• TASK TO CARRY OUT:
Looking at the listing below, retype exactly the lines starting at the one containing "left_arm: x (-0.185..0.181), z" and ending at the one containing "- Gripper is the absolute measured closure", both included, and nothing else.

• PROVIDED RECORDS:

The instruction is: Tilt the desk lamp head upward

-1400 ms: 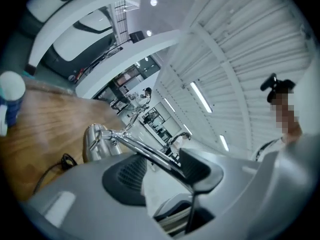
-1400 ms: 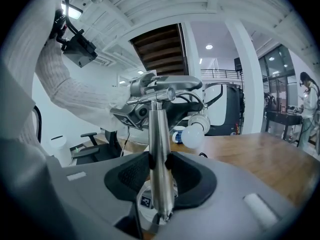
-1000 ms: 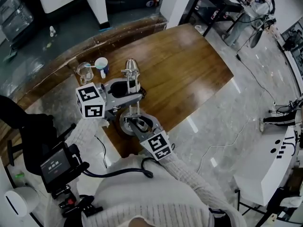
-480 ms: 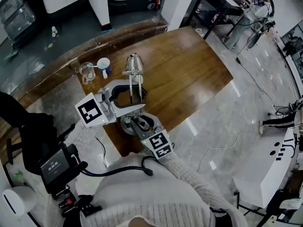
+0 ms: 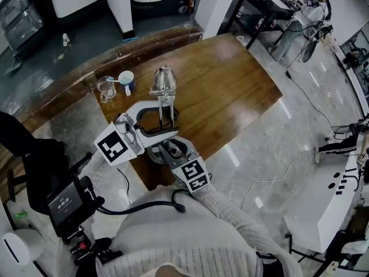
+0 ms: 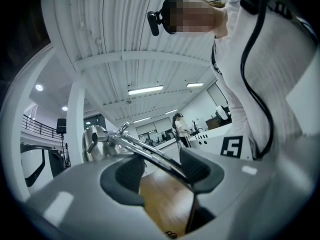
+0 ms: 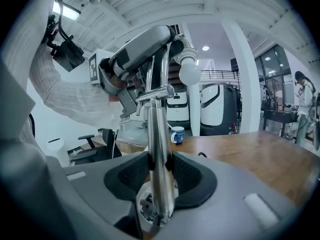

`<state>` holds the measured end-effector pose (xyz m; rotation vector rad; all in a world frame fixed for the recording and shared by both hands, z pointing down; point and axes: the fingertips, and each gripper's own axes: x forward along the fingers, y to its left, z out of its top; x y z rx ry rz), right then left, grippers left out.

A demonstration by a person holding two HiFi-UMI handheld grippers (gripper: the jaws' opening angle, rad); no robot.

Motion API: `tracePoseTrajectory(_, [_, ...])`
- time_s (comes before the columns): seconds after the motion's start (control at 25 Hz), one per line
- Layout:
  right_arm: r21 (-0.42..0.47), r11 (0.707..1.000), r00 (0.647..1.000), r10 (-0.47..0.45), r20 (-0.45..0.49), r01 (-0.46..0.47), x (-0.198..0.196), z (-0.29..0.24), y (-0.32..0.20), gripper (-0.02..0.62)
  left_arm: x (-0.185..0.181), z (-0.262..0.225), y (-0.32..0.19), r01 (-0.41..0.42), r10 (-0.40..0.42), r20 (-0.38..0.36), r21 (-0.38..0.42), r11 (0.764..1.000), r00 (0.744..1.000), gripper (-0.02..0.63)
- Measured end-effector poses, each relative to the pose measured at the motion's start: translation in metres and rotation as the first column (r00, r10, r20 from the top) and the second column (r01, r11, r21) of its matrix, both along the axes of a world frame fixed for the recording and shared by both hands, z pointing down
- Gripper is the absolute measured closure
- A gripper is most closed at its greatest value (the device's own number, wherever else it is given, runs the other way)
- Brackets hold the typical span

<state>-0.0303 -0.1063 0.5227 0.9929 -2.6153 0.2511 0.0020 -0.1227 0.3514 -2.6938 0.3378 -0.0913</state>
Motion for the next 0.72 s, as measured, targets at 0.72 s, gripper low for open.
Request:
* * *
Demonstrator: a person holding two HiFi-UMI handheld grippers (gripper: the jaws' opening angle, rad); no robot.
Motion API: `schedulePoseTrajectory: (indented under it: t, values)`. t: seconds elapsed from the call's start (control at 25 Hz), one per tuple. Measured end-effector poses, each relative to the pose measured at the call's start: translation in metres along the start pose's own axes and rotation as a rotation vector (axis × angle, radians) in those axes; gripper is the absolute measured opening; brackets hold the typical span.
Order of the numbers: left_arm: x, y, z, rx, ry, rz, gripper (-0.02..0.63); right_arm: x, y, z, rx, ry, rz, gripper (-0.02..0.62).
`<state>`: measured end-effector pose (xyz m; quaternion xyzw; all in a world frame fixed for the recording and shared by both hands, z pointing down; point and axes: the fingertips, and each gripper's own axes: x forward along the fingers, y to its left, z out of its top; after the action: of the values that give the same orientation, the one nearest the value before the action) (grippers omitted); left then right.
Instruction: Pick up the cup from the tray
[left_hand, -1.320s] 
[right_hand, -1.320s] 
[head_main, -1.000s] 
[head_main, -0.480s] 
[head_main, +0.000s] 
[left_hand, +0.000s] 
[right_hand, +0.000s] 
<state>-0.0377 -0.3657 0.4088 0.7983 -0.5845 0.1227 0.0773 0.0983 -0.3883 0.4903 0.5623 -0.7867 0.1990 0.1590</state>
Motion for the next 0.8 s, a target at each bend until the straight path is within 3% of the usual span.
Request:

• ANSWER SECTION:
  left_arm: x (-0.185..0.181), z (-0.262..0.225), y (-0.32..0.19), r01 (-0.41..0.42), r10 (-0.40..0.42), r20 (-0.38..0.36), r21 (-0.38..0.42), r11 (0.764..1.000), r00 (0.744..1.000), gripper (-0.02..0.63)
- Measured end-effector poses, each relative to the pose measured at the motion's start: translation in metres and rotation as the first column (r00, r10, r20 from the top) and the second column (r01, r11, r21) of its matrix, both along the axes of a world frame fixed for the recording and shared by both hands, z pointing down
- Gripper is the absolute measured closure

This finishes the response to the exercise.